ABSTRACT
We reported nearly complete genomic sequences of 12 serotypes of human rhinoviruses (HRVs) isolated from pediatric inpatients in Fukushima, Japan using an air-liquid interface culture of human bronchial tracheal epithelial cells. We found that various serotypes of HRV circulated locally and simultaneously from 2018 to 2021.
ANNOUNCEMENT
Human rhinoviruses (HRVs) belong to the family Picornaviridae and have a genome that consists of approximately 7.2 kb of positive-sense single-stranded RNA. There are three main species of HRVs (A, B, C) and more than 160 (sero)types (1, 2).
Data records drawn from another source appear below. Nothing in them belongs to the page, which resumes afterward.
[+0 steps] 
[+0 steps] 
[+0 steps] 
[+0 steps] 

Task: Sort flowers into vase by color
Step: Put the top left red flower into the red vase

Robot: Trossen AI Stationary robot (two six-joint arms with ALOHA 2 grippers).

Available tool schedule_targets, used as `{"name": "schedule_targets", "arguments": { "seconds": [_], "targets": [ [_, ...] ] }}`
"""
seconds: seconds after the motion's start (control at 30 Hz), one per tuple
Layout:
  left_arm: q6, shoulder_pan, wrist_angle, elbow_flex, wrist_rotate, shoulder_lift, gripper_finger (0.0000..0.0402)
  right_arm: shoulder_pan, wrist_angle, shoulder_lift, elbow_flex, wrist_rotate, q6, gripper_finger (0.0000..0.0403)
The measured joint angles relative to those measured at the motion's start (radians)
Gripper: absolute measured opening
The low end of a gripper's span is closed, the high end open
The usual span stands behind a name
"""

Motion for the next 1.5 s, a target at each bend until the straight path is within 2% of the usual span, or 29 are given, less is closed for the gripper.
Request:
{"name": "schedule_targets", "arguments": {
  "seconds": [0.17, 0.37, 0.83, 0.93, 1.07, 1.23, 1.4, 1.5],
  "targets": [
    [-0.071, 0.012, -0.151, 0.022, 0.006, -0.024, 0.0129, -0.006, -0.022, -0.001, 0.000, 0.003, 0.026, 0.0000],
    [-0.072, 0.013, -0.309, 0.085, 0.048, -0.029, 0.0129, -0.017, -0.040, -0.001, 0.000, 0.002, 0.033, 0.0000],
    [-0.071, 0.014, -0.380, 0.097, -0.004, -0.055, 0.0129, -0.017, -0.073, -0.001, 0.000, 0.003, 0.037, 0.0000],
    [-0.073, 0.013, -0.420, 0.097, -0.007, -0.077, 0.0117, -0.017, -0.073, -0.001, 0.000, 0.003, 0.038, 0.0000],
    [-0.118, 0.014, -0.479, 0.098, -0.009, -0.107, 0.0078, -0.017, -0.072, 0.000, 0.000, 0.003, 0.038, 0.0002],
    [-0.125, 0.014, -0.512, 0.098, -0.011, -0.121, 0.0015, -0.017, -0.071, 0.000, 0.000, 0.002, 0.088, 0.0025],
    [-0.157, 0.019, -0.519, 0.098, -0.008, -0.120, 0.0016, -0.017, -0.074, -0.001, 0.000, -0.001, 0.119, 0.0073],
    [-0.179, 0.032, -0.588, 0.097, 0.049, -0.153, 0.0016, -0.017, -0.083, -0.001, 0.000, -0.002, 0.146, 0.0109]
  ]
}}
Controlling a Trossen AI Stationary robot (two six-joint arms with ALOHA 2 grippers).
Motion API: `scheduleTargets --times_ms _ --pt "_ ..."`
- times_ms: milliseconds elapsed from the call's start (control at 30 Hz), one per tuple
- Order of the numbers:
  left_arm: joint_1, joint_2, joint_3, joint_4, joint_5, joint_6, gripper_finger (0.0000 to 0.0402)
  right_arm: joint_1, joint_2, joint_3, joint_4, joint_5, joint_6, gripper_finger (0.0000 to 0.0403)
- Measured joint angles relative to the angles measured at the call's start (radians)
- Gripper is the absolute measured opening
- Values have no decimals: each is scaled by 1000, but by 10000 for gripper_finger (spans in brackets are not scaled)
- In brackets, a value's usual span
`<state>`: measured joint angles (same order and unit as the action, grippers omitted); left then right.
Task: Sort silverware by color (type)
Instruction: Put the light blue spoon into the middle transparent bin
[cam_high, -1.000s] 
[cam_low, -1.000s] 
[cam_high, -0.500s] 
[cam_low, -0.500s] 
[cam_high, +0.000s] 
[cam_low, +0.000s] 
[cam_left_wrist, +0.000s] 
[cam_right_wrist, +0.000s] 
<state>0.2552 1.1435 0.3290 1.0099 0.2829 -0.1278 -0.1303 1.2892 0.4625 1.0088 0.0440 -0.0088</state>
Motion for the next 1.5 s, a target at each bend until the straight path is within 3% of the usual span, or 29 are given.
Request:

Once the HRV types were distinguished by serological assays. Currently, they are distinguished by genetic methods due to the difficulty of virus propagation in cell cultures (3). The HRV genome comprises a 5′ untranslated region that contains an internal ribosome entry site, a single open reading frame, and a 3′ untranslated region (4). HRVs are a major cause of pediatric pneumonia following respiratory syncytial virus infection and sometimes cause severe acute respiratory infections in children (5–8). HRVs have also been detected in coinfections with acute respiratory pathogens (7–9), and coinfection with coronaviruses has recently been reported to affect the outcome of diseases by exacerbating or reducing virus infections (10, 11).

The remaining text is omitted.